Restrictionist/ Relaxationist

In a widely discussed column in Monday’s New York Times, David Brooks said that he’d like to be a moderate on immigration policy, but that he can’t find any good arguments for the restrictionist position. I find myself in something of the opposite position. I’m basically a relaxationist, but the arguments for relaxing immigration policy never stand up very well to any sort of rational scrutiny.

Take the main argument Mr Brooks sets forth in his column, that native born Americans show an increasing disdain for the sorts of activities necessary to keep capitalism growing:

Over all, America is suffering from a loss of dynamism. New business formation is down. Interstate mobility is down. Americans switch jobs less frequently and more Americans go through the day without ever leaving the house.
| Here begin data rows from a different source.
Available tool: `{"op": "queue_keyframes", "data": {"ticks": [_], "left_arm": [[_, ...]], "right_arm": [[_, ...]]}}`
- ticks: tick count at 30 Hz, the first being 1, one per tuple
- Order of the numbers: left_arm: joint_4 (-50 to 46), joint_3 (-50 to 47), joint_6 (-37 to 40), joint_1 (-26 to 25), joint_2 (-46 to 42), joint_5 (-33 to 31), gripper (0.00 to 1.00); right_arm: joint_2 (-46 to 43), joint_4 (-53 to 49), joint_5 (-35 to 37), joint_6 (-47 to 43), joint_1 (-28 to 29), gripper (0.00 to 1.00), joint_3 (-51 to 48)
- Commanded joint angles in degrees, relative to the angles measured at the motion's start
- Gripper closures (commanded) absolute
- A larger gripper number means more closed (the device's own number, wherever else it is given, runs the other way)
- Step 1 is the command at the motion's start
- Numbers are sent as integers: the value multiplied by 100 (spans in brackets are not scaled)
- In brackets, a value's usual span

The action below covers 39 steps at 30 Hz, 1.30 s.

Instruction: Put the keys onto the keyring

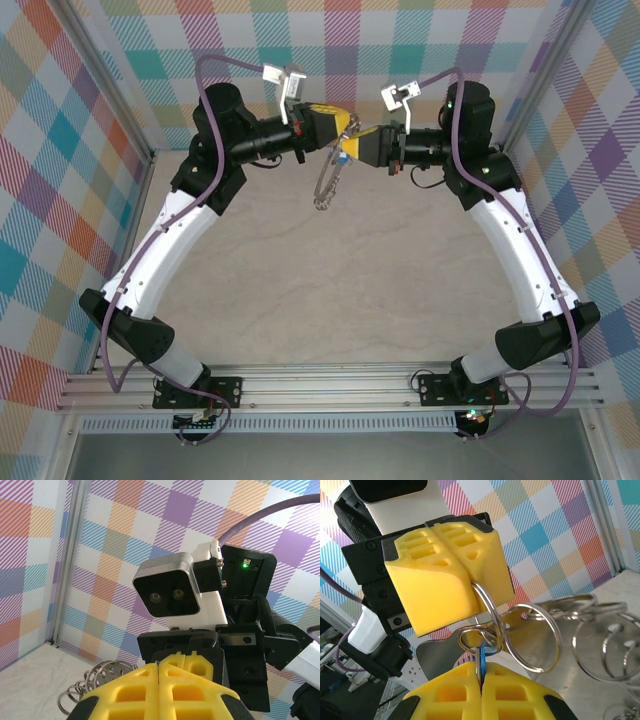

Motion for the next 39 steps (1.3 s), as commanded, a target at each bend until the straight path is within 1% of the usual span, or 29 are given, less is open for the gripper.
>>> {"op": "queue_keyframes", "data": {"ticks": [1, 8, 11, 12, 13, 14, 17, 18, 23, 27, 29, 35, 37, 39], "left_arm": [[435, -1, 8, -38, -168, -43, 100], [569, -186, -17, -38, -252, -97, 100], [596, -195, -28, -38, -256, -110, 100], [605, -199, -31, -35, -255, -108, 100], [613, -211, -24, -37, -254, -113, 100], [625, -216, -23, -33, -255, -128, 100], [630, -221, -12, -35, -256, -142, 100], [630, -227, -3, -37, -252, -148, 100], [678, -278, -7, -38, -256, -164, 100], [700, -282, -31, -37, -246, -157, 100], [709, -285, -24, -37, -252, -157, 100], [725, -285, -31, -33, -265, -140, 100], [731, -282, -22, -38, -274, -140, 100], [744, -283, -36, -38, -272, -131, 100]], "right_arm": [[-11, -269, -117, -215, 91, 100, 143], [-49, -360, 26, -256, 85, 100, 124], [-123, -397, 138, -299, 77, 94, 71], [-149, -409, 163, -312, 63, 91, 54], [-164, -424, 182, -319, 51, 85, 39], [-184, -459, 225, -327, 26, 76, 32], [-284, -530, 281, -367, -90, 64, -32], [-327, -555, 302, -374, -165, 62, -54], [-676, -425, 302, -277, -679, 62, -268], [-876, 110, 304, 147, -975, 62, -457], [-861, 488, 291, 422, -978, 62, -508], [-617, 1973, 140, 1612, -975, 61, -663], [-519, 2295, 129, 1876, -931, 58, -665], [-436, 2405, 150, 1965, -863, 56, -637]]}}
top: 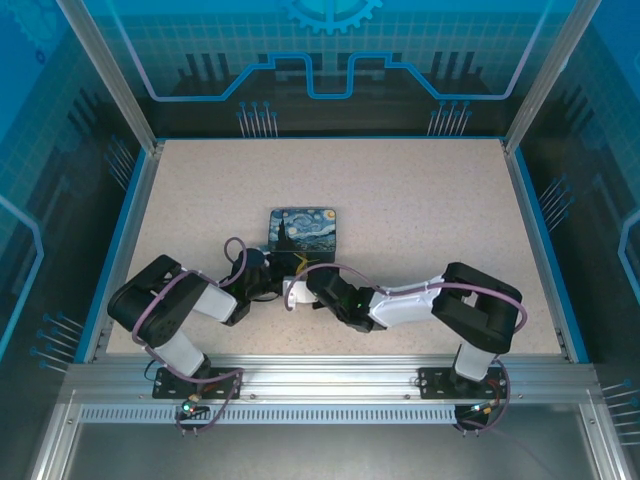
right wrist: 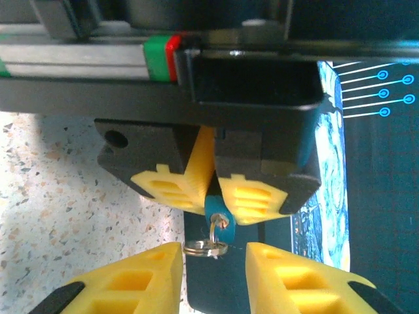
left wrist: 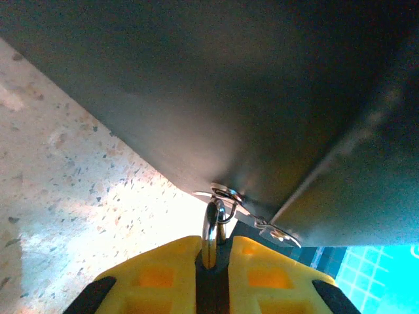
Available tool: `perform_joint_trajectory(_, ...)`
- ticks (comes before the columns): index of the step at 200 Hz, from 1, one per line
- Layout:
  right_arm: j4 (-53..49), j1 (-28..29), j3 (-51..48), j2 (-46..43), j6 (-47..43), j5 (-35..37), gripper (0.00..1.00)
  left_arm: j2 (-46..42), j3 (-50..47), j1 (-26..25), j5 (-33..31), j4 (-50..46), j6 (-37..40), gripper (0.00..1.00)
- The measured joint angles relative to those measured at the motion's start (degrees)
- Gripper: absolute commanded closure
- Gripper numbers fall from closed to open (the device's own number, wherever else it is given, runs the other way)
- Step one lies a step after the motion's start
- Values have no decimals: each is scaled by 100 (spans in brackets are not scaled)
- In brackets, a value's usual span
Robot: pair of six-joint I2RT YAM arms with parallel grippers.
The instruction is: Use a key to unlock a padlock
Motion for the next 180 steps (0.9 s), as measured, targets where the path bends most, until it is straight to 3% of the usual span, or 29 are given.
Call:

But these trends are largely within the native population. Immigrants provide the antidote. They start new businesses at twice the rate of nonimmigrants. Roughly 70 percent of immigrants express confidence in the American dream, compared with only 50 percent of the native-born.

Immigrants have much more traditional views on family structure than the native-born and much lower rates of out-of-wedlock births. They commit much less crime than the native-born. Roughly 1.6 percent of immigrant males between 18 and 39 wind up incarcerated compared with 3.3 percent of the native-born.

Rod Dreher amplified this point in a blog post about Mr Brooks’ column. Mr Dreher focuses specifically on anecdotes suggesting that native born American youth show an increasing disdain for physical labor:

Around 2007, I think it was, my late father, who lived in rural Louisiana, had some brush he needed clearing in a field he owned. He usually did this himself — or, when I was a kid, with me — but by then he was long retired, and was physically unable to do it. I was living far away.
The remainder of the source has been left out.